Data are presented as median (IQR) or percentage (n)
aMissing values (n): educational attainment (9); menopausal status (263), current oral contraceptive use (7), ever HRT use (1179), current smoking (1), current alcohol consumption (3), physical activity (637), total cholesterol (1)
bEver variable presented because of absent data on HRT use at baseline
cPhysical activity at examination Round 2 due to absent data on physical activity at baseline
AMH, anti-Müllerian hormone; OC, oral contraceptive; HRT, hormone replacement therapy
Baseline age-specific tertiles and risk of type 2 diabetes
We observed that women with lower age-specific AMH levels had a higher risk of type 2 diabetes (HRT2vsT3 1.24 [95% CI 0.81, 1.92]; HRT1vsT3 1.62 [95% CI 1.06, 2.48]; ptrend across tertiles = 0.02) (Table 2). Sensitivity analyses excluding AMH measurements performed in plasma samples collected within 2 years prior to diabetes diagnosis and analyses excluding women with missing AMH data at baseline did not change these results (Table 2). Exclusion of women with potential PCOS did not considerably change effect estimates either, although associations were no longer statistically significant (Table 2).

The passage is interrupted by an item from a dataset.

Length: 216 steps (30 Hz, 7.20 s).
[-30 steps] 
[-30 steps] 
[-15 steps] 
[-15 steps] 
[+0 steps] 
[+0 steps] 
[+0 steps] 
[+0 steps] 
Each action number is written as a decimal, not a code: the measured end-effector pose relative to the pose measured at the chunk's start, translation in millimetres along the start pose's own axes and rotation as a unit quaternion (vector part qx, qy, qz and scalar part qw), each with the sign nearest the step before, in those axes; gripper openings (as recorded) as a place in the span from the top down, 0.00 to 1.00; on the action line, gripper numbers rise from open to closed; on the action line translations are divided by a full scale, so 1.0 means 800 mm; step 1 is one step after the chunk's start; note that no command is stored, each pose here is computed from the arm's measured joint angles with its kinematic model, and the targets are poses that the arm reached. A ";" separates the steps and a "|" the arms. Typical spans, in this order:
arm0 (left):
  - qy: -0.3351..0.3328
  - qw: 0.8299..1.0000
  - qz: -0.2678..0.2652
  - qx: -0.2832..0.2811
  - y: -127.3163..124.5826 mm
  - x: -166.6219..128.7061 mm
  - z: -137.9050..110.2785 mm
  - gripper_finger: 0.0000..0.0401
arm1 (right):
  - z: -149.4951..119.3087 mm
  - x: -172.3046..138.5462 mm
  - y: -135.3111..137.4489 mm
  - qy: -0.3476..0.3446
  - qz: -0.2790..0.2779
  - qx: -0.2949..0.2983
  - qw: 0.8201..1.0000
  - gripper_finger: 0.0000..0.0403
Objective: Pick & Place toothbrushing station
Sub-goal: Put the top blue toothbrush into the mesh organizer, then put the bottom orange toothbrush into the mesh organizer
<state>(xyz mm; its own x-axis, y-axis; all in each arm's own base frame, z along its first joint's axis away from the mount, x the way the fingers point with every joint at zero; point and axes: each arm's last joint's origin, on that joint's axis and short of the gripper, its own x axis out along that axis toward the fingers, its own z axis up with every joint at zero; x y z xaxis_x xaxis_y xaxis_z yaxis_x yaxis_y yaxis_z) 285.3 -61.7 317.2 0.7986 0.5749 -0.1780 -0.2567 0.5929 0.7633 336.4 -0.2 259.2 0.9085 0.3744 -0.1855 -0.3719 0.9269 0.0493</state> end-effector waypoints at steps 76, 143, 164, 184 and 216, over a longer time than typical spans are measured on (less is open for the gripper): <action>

Exclusion of women who ever had HRT resulted in wider CIs and decreased effect estimates for both the first and second age-specific AMH tertile.
Table 2.
Population | Lowest age-specific AMH tertile | Middle age-specific AMH tertile | Highest age-specific AMH tertile (reference) | p value for trend |
---|---|---|---|---|
Total study population (n = 3293, 163 cases) | 1.62 (1.06, 2.48)* | 1.24 (0.81, 1.92) | 1.00 | 0.02 |
Exclusion of AMH measurements within 2 years prior to type 2 diabetes diagnosis (n = 3285, 155 cases) | 1.55 (1.00, 2.40)* | 1.19 (0.76, 1.85) | 1.00 | |
Exclusion of women with a missing AMH measurement at baseline (n = 3104, 148 cases) | 1.62 (1.04, 2.52)* | 1.29 (0.83, 2.00) | 1.00 | |
Exclusion of women who ever used HRT (n = 1803, 95 cases)a | 1.26 (0.72, 2.20) | 0.74 (0.41, 1.32) | 1.00 | |
Exclusion of women who potentially had PCOS (n = 3025, 138 cases) | 1.57 (0.97, 2.54) | 1.13 (0.71, 1.83) | 1.00 |
Cox proportional hazards models were adjusted for the following baseline variables: age (years), parity (nulliparous, parous), current oral contraceptive use (yes, no), menopausal status (premenopausal, postmenopausal), BMI (kg/m2), educational attainment (low, middle, high), current smoking (yes, no), alcohol consumption (glasses/day), physical activity (inactive, active), hypertension (yes, no), total cholesterol (mmol/l)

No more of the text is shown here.